Reconstructive Options

Sometimes removing a cancer leaves a large gap or defect that if not filled would severely impair a patient’s life, looks, and function; the gap also could expose an artery after the muscle covering and protecting it has been removed. A “tissue flap” — tissue (skin, fat, fascia, muscle) from one area of the body, including its arteries and veins — is used to reconstruct (fill) that gap or cover the exposed artery. Flap tissue is usually taken from the forearm, chest, or leg. A “skin graft” is when a very thin piece of skin is shaved off of an area of the body (usually the leg) to cover a defect.

Common Tissue Flaps

  • Forearm flap: This may cause some numbness to parts of the hand, but overall function should remain good. We try to take the flap from the non-dominant hand.  Initially, a splint will be wrapped around the arm; it is removed in five to seven days. 
    forearm flap
  • Thigh flap: This should not affect the ability to walk.
  • Pectoralis flap: This flap is taken from the muscle on the chest. It should not affect the ability to move the arms.
  • Fibula flap: Initially, after a fibula flap is taken a splint will be wrapped around the leg; it is removed in five to seven days. After the splint is removed, the ability to walk and bear weight should not be affected.

Skin Grafts

  • How it is used: A skin graft is sutured on top of a flap donor site to cover and protect the exposed tissues underneath.
  • Post-operative Instructions:
    • Donor site instructions: A dressing will be placed during the surgery and will be taken of usually 2 weeks afterwards in clinic. It is important to keep the dressing dry. Once it is removed, you can wash the area with soap and water.
    • Graft placement site instructions: A splint will be placed on top of the graft to hold it in place for five to seven days after surgery and will be removed before the patient leaves the hospital. After it is removed, your doctor will examine the site to determine how much of the graft “took.” A new dressing will then be placed on the wound and will need to be changed daily.
  • How it heals:
    • Donor site graft: When the dressing is removed, it will probably look like a larger version of a healing scab, similar to after you scrape your knee when you fall.
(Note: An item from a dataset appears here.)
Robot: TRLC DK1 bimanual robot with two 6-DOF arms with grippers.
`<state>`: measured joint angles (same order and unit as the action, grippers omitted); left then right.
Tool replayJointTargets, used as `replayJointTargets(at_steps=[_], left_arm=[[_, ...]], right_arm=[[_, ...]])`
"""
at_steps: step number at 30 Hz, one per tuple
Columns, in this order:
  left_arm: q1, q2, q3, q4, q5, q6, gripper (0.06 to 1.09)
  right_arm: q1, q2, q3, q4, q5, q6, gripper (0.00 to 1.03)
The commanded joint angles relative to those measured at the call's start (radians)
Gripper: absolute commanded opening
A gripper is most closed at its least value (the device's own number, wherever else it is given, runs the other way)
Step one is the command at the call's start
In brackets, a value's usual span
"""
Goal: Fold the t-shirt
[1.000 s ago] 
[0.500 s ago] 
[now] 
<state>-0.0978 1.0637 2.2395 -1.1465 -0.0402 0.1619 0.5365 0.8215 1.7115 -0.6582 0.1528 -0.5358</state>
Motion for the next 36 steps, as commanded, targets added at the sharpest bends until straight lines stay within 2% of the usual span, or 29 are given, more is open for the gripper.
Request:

You can wash it with soap and water, and use Vaseline to keep it moist.

      Donor Site Old Vs. New  
    • Graft placement site: Initially, it will probably look somewhat transparent or bruised. Once completely healed, the graft will look like regular skin with a surrounding scar. Its color may be different from the surrounding skin because it keeps the color and usually the hairiness of the area of the body from which it was taken.